**PROBLEM TO SOLVE:** Give back the lines below exactly, but do not include any pictures.

**GIVEN MATERIAL:**
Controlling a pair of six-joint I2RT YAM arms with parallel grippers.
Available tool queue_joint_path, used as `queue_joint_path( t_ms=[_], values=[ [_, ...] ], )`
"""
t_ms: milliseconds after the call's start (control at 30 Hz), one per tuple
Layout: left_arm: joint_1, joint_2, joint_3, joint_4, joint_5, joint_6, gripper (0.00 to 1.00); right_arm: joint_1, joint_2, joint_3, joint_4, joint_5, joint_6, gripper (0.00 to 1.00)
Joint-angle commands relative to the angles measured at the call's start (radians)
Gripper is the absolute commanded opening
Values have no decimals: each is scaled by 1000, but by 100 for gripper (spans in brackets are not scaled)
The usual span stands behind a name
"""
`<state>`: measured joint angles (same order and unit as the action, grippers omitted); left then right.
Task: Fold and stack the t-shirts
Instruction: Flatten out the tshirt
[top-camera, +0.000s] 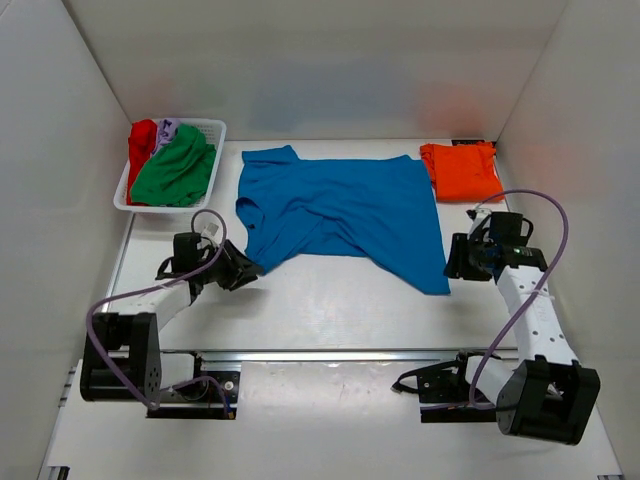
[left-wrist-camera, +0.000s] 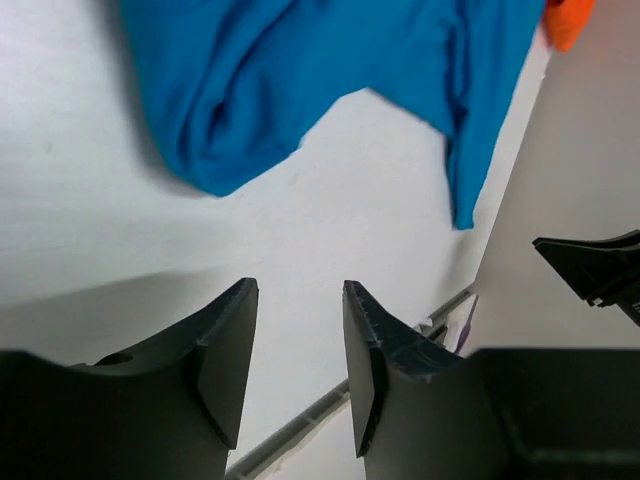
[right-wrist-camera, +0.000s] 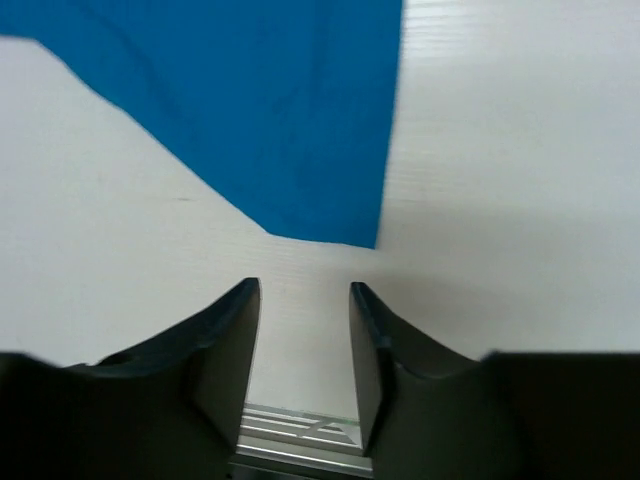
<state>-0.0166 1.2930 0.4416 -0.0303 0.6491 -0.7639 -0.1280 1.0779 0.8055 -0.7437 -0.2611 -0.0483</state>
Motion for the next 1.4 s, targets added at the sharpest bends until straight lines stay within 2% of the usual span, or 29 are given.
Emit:
queue_joint_path(
  t_ms=[0, 200, 367, 533, 733, 967, 1233, 1333, 1367],
  values=[
    [-8, -90, 39, 35, -54, 29, 51, -38, -55, 11, -13, 37, 18, 41],
    [-37, -19, 150, 52, -115, -17, 53, 11, 17, -2, 52, 57, 91, 44],
    [-158, 89, 259, 61, -255, -67, 53, 45, 56, -29, 108, 57, 137, 43],
    [-272, 141, 224, 116, -382, -143, 52, 45, 91, -23, 132, 60, 139, 43],
    [-374, 135, 161, 115, -571, -185, 59, 39, 93, -17, 150, 46, 136, 43],
    [-391, 111, 114, 75, -765, -219, 61, 53, 99, -35, 159, 30, 137, 42],
    [-361, 146, 111, 84, -801, -225, 60, 60, 108, -40, 173, 22, 143, 42],
    [-339, 149, 103, 92, -807, -229, 56, 62, 111, -48, 178, 20, 145, 42],
    [-336, 150, 100, 92, -803, -232, 50, 61, 112, -48, 181, 22, 145, 43]
  ],
)
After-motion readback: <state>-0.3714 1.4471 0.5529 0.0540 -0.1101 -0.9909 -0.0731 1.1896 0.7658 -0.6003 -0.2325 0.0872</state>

**ANSWER SECTION:**
Controlling a pair of six-joint I2RT YAM arms with parallel grippers.
Available tool queue_joint_path, used as `queue_joint_path( t_ms=[_], values=[ [_, ...] ], )`
"""
t_ms: milliseconds after the call's start (control at 30 Hz), one per tuple
Layout: left_arm: joint_1, joint_2, joint_3, joint_4, joint_5, joint_6, gripper (0.00 to 1.00); right_arm: joint_1, joint_2, joint_3, joint_4, joint_5, joint_6, gripper (0.00 to 1.00)
Joint-angle commands relative to the angles measured at the call's start (radians)
Gripper is the absolute commanded opening
Values have no decimals: each is scaled by 1000, but by 100 for gripper (spans in brackets are not scaled)
The usual span stands behind a name
"""
`<state>`: measured joint angles (same order and unit as the action, grippers omitted); left then right.
Task: Fold and stack the t-shirts
Instruction: Flatten out the tshirt
[top-camera, +0.000s] 
[left-wrist-camera, +0.000s] 
[right-wrist-camera, +0.000s] 
<state>-0.0166 1.2930 0.4416 -0.0303 0.6491 -0.7639 -0.1280 1.0779 0.8055 -0.7437 -0.2611 -0.0483</state>
Motion for the next 1.4 s, targets added at the sharpest bends until straight lines stay within 2% of the usual span, or 29 are given.
Emit:
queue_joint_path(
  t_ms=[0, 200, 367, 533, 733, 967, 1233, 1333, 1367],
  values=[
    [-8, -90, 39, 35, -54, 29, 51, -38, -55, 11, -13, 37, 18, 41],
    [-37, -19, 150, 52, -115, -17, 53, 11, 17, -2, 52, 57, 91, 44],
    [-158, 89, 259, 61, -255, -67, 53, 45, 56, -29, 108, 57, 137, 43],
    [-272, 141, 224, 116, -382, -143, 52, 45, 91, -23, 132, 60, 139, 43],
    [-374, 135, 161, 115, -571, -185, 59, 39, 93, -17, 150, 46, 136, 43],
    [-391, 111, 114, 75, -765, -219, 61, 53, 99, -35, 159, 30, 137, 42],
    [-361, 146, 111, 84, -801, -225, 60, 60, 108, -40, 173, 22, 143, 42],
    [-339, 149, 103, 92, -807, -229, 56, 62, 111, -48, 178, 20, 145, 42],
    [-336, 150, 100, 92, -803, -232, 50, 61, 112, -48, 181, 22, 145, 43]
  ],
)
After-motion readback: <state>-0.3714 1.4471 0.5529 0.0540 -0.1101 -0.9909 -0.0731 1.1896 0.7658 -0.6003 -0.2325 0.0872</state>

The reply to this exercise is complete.